» **Directions for this task**
Up to and including the line with "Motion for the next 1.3", please reproduce the lines below exactly, beginning with the first.

» **Dataset entries**
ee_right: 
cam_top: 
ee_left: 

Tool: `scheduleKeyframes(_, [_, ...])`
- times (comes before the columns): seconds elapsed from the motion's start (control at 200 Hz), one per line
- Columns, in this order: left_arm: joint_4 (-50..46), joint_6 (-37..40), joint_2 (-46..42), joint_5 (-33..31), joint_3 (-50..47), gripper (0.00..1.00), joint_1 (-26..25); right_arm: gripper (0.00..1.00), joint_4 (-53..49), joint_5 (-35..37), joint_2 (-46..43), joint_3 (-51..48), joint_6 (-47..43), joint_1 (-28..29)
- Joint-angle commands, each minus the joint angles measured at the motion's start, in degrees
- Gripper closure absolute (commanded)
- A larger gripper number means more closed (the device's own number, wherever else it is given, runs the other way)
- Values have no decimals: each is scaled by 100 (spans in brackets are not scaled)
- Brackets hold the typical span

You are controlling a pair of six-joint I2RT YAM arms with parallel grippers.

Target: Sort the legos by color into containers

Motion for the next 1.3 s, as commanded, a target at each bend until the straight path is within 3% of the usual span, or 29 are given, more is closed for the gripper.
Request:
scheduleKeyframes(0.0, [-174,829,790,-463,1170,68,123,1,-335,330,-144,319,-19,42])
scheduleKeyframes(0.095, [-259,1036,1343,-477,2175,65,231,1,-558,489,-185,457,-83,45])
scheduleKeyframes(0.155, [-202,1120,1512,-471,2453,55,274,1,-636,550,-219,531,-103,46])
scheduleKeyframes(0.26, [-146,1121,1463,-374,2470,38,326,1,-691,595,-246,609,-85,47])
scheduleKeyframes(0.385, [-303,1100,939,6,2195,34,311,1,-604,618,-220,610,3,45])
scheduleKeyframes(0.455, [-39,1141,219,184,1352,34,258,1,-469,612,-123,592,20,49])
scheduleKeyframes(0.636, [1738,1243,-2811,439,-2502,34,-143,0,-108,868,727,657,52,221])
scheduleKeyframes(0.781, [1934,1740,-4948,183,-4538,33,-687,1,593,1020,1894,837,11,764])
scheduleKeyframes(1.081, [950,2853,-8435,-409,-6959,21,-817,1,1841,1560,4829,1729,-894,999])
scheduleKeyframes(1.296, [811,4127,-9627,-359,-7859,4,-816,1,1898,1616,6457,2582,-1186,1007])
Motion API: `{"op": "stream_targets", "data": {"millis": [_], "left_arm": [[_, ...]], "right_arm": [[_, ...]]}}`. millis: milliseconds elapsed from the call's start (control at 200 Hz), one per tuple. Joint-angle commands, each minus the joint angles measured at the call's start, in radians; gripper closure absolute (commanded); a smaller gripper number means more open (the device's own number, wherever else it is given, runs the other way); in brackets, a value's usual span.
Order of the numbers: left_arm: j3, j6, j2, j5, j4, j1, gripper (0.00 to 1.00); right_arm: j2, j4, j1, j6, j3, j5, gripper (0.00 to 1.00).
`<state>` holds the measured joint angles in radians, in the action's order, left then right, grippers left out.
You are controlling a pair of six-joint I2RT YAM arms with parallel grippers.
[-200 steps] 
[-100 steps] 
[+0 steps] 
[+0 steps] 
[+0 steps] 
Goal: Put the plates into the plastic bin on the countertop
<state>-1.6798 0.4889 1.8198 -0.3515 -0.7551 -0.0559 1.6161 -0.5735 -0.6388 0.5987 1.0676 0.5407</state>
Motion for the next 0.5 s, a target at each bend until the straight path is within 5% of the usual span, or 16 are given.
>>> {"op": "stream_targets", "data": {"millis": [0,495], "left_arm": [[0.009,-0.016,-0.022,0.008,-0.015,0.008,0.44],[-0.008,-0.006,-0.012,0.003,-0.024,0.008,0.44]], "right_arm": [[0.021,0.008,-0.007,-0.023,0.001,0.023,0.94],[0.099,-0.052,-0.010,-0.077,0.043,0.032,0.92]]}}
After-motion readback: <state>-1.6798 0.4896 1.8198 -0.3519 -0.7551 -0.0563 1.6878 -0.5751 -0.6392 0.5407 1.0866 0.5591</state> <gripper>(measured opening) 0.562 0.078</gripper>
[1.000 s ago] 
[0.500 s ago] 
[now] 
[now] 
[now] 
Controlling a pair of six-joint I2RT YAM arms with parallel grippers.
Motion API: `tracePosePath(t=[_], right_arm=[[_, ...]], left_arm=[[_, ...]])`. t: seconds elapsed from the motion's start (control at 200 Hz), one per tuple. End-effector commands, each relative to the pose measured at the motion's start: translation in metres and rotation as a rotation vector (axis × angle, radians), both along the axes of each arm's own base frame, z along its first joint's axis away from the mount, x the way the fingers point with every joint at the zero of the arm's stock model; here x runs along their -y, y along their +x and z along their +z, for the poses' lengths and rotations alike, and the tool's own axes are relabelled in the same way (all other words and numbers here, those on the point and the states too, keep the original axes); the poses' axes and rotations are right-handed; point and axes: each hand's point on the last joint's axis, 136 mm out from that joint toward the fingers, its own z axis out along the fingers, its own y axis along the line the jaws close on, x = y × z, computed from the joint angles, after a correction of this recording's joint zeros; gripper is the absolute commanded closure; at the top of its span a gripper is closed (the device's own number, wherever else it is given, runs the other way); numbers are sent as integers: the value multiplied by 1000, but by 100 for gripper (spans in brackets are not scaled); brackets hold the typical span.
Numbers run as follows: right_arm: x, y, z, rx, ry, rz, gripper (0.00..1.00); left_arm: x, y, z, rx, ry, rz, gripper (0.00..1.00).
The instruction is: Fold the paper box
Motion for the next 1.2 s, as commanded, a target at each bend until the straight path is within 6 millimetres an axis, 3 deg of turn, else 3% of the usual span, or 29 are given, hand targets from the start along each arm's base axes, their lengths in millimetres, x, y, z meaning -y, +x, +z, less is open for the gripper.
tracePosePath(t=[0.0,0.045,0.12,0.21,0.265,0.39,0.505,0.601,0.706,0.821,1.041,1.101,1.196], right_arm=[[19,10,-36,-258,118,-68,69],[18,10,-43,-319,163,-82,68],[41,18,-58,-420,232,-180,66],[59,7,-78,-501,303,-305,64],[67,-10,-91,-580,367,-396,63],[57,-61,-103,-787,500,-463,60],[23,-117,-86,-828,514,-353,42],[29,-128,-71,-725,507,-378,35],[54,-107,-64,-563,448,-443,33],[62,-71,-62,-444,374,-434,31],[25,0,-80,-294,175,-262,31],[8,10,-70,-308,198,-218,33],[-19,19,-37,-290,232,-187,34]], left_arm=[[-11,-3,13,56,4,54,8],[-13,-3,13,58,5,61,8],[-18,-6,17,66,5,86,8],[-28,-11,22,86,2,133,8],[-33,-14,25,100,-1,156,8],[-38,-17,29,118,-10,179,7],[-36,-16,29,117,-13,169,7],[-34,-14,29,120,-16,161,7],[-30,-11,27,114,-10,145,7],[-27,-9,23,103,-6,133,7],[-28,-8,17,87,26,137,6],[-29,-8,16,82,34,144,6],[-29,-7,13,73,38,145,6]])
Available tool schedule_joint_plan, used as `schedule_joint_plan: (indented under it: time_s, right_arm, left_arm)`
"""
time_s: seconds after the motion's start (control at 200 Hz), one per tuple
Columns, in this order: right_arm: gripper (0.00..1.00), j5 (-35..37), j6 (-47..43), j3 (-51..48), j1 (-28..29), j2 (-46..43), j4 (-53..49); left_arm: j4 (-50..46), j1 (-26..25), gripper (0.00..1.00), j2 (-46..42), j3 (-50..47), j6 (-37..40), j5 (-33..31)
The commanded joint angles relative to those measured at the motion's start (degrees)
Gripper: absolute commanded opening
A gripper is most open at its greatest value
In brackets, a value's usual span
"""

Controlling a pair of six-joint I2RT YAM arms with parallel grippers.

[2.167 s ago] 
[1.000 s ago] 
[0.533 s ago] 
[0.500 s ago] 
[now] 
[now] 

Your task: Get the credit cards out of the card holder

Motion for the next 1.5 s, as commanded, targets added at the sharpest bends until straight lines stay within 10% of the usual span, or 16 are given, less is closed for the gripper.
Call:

» **Response below**
ee_right: 
cam_top: 
ee_left: 

Tool: `scheduleKeyframes(_, [_, ...])`
- times (comes before the columns): seconds elapsed from the motion's start (control at 200 Hz), one per line
- Columns, in this order: left_arm: joint_4 (-50..46), joint_6 (-37..40), joint_2 (-46..42), joint_5 (-33..31), joint_3 (-50..47), gripper (0.00..1.00), joint_1 (-26..25); right_arm: gripper (0.00..1.00), joint_4 (-53..49), joint_5 (-35..37), joint_2 (-46..43), joint_3 (-51..48), joint_6 (-47..43), joint_1 (-28..29)
- Joint-angle commands, each minus the joint angles measured at the motion's start, in degrees
- Gripper closure absolute (commanded)
- A larger gripper number means more closed (the device's own number, wherever else it is given, runs the other way)
- Values have no decimals: each is scaled by 100 (spans in brackets are not scaled)
- Brackets hold the typical span

You are controlling a pair of six-joint I2RT YAM arms with parallel grippers.

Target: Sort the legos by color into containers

Motion for the next 1.3 s, as commanded, a target at each bend until the straight path is within 3% of the usual span, or 29 are given, more is closed for the gripper.

The output given is complete.